INN not keeping up with incoming news

Alex Kiernan alexk at demon.net
Thu Feb 22 05:45:10 UTC 2001


Fabien Tassin <fta at sofaraway.org> writes:

> According to Alex Kiernan:
> > 
> > We've just taken to locking the history.{hash,index} in core; its
> > worked wonders
> 
> without touching to the INN code ?
> 

Without touching the INN code.

The reason it works (and this is Solaris specific, but may apply to
every OS with a page cache, depending on exactly how they deal with
mmap and IO):

The files are MAP_SHARED, so shareable amongst all processes. When the
hash file is used in inn (mmaped in dbz), you just need to take minor
page faults in the caller to link them into the memory map. When you
use the index file (not mmaped in dbz), you enter the kernel and
because all IO happens via mmap you take minor page faults to link
them into the kernel memory map, whereon we copy to user
land. Modifying INN to mmap the index file so you avoid this copy
looks like an optimisation.

> > - we've gone from spending hours per day in HIS* to under 10
> > minutes (although I've no doubt that some of the time is hidden
> > elsewhere). Thinking about how you do page cleaning in an OS, I
> > can imagine that the INN history hash is a hard problem to solve
> > when its mmap()ed. There's an interesting comment from Matt Dillon
> > I turned up:
> > http://groups.google.com/groups?start=10&hl=en&lr=&safe=off&th=d0e8de5661dacd45&rnum=15&seld=955735264&ic=1
> 
> the whole thread is *very* interesting.
> 

It was, wasn't it.

> > If anyone's interested, here's the code we're using (it doubtless has
> > some Solaris assumptions, I haven't tried building it anywhere else):
> 
> I haven't tried your program yet but I wonder if this job should not be
> done in dbz.c automatically.

The problem is you need to be root to use mlock() - I played with the
idea of helper processes which INN communicates with (so I could avoid
the polling), but in the end keeping it simple was what I went with.

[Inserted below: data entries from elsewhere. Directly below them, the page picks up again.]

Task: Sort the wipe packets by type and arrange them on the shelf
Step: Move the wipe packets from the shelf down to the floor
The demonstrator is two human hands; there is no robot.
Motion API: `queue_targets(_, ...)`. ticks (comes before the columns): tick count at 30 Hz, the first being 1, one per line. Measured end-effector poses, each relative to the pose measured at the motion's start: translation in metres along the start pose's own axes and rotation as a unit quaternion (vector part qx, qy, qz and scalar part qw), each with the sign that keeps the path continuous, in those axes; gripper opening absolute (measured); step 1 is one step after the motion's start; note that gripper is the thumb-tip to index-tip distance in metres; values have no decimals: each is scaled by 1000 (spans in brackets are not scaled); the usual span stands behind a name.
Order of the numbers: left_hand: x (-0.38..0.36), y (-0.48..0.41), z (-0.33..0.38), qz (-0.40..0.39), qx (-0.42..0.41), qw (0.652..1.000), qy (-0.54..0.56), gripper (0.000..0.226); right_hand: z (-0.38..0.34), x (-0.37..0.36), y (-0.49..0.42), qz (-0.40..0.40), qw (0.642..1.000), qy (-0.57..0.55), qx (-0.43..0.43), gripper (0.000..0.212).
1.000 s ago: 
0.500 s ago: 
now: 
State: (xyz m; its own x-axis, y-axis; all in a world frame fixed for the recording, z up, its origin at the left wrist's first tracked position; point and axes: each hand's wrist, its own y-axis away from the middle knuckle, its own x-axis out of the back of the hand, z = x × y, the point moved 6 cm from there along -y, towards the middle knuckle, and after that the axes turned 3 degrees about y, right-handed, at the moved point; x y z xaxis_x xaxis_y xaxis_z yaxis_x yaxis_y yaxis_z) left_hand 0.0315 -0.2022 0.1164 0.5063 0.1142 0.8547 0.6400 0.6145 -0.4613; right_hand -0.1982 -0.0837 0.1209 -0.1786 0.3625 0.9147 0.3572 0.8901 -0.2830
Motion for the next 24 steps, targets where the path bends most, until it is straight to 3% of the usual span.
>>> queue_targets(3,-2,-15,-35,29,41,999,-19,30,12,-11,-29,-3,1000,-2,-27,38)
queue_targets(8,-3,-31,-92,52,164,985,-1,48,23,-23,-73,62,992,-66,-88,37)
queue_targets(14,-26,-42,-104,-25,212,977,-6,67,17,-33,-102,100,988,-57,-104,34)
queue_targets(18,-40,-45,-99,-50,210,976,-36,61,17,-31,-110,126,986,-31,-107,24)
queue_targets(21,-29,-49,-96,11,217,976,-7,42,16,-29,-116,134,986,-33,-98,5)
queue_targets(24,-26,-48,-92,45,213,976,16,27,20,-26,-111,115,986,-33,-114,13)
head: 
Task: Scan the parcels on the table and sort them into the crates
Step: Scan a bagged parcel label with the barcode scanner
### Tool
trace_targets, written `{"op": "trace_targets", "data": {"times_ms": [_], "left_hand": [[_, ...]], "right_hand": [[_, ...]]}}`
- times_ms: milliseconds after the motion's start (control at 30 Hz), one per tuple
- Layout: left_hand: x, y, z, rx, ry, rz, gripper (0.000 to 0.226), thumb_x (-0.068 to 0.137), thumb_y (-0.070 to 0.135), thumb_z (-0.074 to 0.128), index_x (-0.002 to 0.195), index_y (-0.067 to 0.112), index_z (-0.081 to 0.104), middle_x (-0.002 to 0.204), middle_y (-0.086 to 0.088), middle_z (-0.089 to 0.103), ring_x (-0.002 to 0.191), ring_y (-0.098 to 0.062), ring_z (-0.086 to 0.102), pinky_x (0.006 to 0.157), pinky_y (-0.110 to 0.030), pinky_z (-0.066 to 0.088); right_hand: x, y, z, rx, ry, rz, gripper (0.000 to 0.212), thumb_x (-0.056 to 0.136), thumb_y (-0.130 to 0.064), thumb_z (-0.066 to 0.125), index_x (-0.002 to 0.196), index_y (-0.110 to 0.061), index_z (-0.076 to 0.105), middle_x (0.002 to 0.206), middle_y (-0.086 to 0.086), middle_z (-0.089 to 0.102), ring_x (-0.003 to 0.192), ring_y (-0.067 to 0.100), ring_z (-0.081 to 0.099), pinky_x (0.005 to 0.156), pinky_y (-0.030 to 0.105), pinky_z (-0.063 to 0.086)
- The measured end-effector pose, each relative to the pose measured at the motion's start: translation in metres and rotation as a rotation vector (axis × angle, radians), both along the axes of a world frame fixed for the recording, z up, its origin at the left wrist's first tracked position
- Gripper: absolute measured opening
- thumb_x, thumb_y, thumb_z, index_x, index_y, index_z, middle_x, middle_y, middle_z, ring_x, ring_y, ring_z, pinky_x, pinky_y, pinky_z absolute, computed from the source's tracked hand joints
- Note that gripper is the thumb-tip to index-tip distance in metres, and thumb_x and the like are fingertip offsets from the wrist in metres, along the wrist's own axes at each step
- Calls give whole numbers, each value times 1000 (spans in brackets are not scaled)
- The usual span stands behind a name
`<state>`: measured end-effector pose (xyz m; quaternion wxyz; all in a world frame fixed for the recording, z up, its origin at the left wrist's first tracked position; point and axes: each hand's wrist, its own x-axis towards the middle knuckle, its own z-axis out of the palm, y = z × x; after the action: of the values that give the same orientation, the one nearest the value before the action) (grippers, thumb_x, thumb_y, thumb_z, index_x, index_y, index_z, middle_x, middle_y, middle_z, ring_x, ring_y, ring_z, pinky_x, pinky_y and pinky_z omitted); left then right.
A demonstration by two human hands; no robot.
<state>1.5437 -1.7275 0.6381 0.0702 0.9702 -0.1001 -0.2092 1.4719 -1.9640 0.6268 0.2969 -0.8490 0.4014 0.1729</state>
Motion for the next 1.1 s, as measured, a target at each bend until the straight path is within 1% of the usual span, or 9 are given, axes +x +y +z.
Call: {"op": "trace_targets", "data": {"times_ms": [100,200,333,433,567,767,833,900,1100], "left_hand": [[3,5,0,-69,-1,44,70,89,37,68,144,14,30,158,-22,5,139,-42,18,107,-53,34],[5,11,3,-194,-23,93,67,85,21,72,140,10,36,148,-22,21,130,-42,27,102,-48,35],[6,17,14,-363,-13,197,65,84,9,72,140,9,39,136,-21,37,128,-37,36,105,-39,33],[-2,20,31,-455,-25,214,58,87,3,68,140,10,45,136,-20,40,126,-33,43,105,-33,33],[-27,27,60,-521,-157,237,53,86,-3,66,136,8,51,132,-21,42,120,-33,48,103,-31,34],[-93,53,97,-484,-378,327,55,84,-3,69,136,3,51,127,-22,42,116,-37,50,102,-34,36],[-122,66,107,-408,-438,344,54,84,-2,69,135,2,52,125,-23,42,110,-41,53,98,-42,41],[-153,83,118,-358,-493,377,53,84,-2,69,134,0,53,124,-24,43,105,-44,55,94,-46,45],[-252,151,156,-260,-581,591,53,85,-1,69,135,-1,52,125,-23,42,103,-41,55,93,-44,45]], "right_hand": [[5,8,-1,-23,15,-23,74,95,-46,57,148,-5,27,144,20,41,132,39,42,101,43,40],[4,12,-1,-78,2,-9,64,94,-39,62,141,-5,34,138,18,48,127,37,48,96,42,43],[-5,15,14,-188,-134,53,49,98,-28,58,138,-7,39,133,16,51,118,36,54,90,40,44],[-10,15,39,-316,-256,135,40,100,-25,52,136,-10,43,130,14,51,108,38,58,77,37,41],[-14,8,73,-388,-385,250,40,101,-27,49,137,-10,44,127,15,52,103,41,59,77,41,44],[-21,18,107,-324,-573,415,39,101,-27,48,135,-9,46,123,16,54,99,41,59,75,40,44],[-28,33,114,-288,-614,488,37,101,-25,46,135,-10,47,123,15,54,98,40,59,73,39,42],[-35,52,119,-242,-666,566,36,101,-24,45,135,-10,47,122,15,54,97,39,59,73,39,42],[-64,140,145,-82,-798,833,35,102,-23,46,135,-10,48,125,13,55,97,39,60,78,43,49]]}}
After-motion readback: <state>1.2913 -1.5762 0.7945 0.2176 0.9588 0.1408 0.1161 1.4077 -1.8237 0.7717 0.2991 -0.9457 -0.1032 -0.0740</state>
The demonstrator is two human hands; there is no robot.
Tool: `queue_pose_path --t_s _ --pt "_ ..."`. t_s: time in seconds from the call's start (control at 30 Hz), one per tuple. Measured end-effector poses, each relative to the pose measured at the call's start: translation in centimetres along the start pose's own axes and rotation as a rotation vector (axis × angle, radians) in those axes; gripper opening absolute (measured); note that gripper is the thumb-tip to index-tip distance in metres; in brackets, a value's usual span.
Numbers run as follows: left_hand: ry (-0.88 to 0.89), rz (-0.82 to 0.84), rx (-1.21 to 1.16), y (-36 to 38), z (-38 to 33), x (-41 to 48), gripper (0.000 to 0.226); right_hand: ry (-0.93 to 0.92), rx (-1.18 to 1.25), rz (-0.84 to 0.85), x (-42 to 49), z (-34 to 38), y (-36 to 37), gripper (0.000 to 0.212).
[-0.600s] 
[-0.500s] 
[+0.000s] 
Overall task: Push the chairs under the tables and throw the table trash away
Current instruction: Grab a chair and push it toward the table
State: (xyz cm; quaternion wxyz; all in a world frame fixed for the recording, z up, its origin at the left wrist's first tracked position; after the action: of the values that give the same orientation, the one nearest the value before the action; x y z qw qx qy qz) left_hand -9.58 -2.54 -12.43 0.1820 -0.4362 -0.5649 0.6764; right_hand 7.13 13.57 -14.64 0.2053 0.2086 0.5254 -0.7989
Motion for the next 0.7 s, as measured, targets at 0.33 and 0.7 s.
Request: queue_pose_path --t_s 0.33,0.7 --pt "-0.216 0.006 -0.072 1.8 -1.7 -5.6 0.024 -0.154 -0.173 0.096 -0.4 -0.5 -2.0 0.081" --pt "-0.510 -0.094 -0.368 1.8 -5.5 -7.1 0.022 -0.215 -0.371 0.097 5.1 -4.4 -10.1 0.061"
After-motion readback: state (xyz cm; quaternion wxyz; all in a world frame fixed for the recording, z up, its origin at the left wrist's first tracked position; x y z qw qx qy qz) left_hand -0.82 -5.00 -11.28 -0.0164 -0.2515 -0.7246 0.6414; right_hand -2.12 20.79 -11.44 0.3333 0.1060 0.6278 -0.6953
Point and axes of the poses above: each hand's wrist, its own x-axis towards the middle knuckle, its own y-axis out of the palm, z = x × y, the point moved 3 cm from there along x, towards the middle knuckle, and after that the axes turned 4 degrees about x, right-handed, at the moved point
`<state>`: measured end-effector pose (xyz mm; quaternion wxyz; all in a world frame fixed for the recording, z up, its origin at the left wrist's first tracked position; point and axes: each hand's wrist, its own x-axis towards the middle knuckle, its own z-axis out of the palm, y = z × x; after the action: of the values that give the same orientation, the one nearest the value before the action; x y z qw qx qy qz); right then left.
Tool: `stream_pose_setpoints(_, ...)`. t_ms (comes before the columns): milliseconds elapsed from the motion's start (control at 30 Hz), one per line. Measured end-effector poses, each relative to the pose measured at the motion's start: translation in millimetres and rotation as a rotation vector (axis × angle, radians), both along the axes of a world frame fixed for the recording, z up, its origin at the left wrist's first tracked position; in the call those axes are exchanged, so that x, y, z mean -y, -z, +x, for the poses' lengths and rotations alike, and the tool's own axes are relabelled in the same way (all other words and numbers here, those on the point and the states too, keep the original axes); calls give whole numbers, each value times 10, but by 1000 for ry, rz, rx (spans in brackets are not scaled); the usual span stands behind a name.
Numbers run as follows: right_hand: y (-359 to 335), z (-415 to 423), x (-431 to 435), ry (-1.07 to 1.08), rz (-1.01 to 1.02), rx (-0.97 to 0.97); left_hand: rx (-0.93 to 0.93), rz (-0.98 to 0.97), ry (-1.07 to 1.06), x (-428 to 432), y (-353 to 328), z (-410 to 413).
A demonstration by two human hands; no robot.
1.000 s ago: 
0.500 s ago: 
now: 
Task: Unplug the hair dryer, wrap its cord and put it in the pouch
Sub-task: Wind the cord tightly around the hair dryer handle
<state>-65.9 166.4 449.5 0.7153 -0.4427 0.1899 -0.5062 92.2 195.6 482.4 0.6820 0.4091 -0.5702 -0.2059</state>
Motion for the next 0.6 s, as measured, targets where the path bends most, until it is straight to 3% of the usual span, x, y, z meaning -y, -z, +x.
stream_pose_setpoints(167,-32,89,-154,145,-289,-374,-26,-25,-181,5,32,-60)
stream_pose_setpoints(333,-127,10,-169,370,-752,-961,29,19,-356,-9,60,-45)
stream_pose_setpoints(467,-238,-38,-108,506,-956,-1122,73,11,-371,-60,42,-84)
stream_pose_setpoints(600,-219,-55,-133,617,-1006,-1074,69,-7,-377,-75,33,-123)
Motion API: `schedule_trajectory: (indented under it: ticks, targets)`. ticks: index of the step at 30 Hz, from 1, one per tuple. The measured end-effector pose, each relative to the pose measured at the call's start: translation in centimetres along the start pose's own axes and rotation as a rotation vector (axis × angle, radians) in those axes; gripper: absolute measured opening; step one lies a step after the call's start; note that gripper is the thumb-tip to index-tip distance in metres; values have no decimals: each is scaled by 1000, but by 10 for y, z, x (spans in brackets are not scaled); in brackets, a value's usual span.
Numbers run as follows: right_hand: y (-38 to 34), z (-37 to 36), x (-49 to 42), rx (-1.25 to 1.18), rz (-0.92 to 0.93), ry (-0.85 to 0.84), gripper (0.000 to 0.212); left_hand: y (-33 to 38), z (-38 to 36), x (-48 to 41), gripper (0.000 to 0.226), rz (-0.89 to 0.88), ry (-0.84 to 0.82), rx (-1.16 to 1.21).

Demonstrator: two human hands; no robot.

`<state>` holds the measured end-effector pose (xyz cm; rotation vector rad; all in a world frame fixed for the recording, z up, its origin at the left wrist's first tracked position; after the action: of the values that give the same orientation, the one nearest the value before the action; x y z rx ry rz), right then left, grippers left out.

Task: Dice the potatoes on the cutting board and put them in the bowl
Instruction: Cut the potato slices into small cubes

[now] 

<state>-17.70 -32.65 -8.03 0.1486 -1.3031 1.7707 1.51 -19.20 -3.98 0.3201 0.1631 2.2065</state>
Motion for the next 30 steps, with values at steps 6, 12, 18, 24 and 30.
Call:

> I also wonder about its behaviour during and after
> expire/shutdown/crashes/sync etc. If the files are never committed on disks,
> the risk is very high to corrupt or lose everything.
> 

The crash risk is partially already there - on exactly what basis does
each platform flush modified mmaped pages, how each platform then
manages syncs from pages which are mlocked is another part of the
problem (AFAICT Solaris manages both problems in the same way, the
mlocked pages are just ignored by the page scanner when stealing
pages).

I guess we could reduce the risk by msyncing the pages every time the
code wakes up.

Also your text history file is complete, I'm not playing games with
that one, so you can always rebuild.

I'm not sure I understand what risk you see on expire/shutdown/sync?